Doing It For The Cause

By Eric Raymond

Since the Netscape release in March 1998, I have been inundated with requests to speak at technical conferences, address user groups, and talk to corporate meetings about the Open Source [ http://www.opensource.org/ ] concept. See my calendar of speaking engagements [ http://tuxedo.org/~esr/speaking.html ] to find out when I might have time free.

What I will do

I'm willing to do all kinds of appearances. Open-source evangelism is my job now. I'll come to your meeting or presentation and donate my time. Yes, that's right, I'll do it for free (the first time, anyway). I accept honoraria, but I don't expect them and don't want to know about them in advance. I'm not doing this for money.

If you are not a local Linux user's group, you can make your request more attractive to me by scheduling a double-header with the local LUG or university.

In general, I like and will prefer proposals that allow me to do two or more events on the same out-of-town trip, so please look at my calendar and be creative. If I'm going to be in a city near you, consider coordinating with my sponsors to arrange a joint itinerary and lower costs for everybody.

(I'm free the first time. But if you're a profit-making entity and you decide you want my time on a regular basis, I'll have to think up a consulting rate.)

What you need to do

However, I don't have a regular income, so I can't afford to let these trips cost me money. Also, I hate sweating details and filling out expense forms. So you need to cover my travel and lodging expenses, and I want you to do it so I never have to lay out cash or fill out forms. (Also please bear in mind that I do not have a credit card. This is deliberate; I value my privacy.)

If there's air travel involved, I want my plane fare prepaid and prebooked. If there's a hotel stay needed I want the room tab guaranteed, incidentals and meals and all (no chintzy base-rate-plus-tax-only stuff; I loathe having to argue with the front desk).

If you're a cash-strapped user's group or small startup company, I'm a cheap date -- economy class and space on somebody's daybed, or half of an inexpensive hotel room, will do fine.

If you're a big company or a conference that charges admission, I expect you to pony up for business class or first class (so my travel exhaustion will be minimized) and I don't ever want to have to even look at the hotel bill. I don't use booze or have any other expensive tastes I can gratify on the road, so you don't have to worry about a bar tab or anything like that.

If you want me to be in the air for longer than four hours, you have to pay for business or first class no matter who you are. This rule is a function of the battery life of my laptop; the expensive classes have DC power connectors...

(My rules for who gets the cheap options used to be looser until a user's group put me through the special hell that is a twenty-two-hour Philadelphia-to-Melbourne run in economy class. Never again.)

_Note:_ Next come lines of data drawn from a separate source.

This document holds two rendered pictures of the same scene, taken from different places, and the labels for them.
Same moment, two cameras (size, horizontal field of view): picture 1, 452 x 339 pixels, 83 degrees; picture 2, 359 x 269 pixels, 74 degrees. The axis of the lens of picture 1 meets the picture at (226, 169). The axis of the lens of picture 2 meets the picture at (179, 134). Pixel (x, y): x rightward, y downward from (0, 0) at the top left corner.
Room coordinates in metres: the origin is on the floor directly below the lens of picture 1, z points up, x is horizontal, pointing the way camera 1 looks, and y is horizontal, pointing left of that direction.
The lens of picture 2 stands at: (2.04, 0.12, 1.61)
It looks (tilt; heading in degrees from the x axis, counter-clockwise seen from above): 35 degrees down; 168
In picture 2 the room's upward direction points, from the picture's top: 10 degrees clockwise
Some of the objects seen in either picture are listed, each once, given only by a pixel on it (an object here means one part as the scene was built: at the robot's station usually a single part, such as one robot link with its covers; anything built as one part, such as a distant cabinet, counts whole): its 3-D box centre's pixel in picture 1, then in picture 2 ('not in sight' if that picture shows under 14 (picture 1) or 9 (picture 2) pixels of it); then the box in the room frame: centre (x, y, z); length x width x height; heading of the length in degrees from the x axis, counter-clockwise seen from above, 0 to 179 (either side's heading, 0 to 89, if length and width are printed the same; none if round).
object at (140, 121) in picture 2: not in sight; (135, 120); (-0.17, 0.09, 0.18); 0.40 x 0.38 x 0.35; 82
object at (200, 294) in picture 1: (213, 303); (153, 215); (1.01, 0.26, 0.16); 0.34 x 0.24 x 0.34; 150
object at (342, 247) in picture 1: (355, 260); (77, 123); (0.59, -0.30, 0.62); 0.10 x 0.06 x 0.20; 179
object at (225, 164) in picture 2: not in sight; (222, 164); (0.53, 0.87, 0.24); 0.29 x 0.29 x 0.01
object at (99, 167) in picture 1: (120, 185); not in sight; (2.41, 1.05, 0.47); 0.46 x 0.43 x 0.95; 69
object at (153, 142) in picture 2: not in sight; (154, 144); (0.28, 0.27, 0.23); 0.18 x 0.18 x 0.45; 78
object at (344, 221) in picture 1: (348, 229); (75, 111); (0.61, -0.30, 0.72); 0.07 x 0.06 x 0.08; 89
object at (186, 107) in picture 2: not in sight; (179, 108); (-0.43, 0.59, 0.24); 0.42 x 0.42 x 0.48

Why these rules exist, and how they may change

I don't make these rules out of a love of luxury. I make them in order to keep my life simple, so I can stay focused on the issues and ideas that make me valuable to you.

These rules will probably change in the future. I'm getting enough requests to travel on these terms that I'm on the road about half the time (and it could easily be full time). At the rate requests are increasing, I will soon have to be far more selective than I have been up to now.

When I change the rules, it will be by requiring a stiff per-diem from for-profit groups and conferences that charge admission. Conditions for small LUGs not charging admission for my talks will remain unaffected.

The idea behind the per-diem fee wouldn't be to make money per se (I expect to be quite wealthy once the dust from the Linux IPOs has settled) but to separate the expensive conferences that attract powerful people from the marginal events where the hacker community would get less leverage from my presence.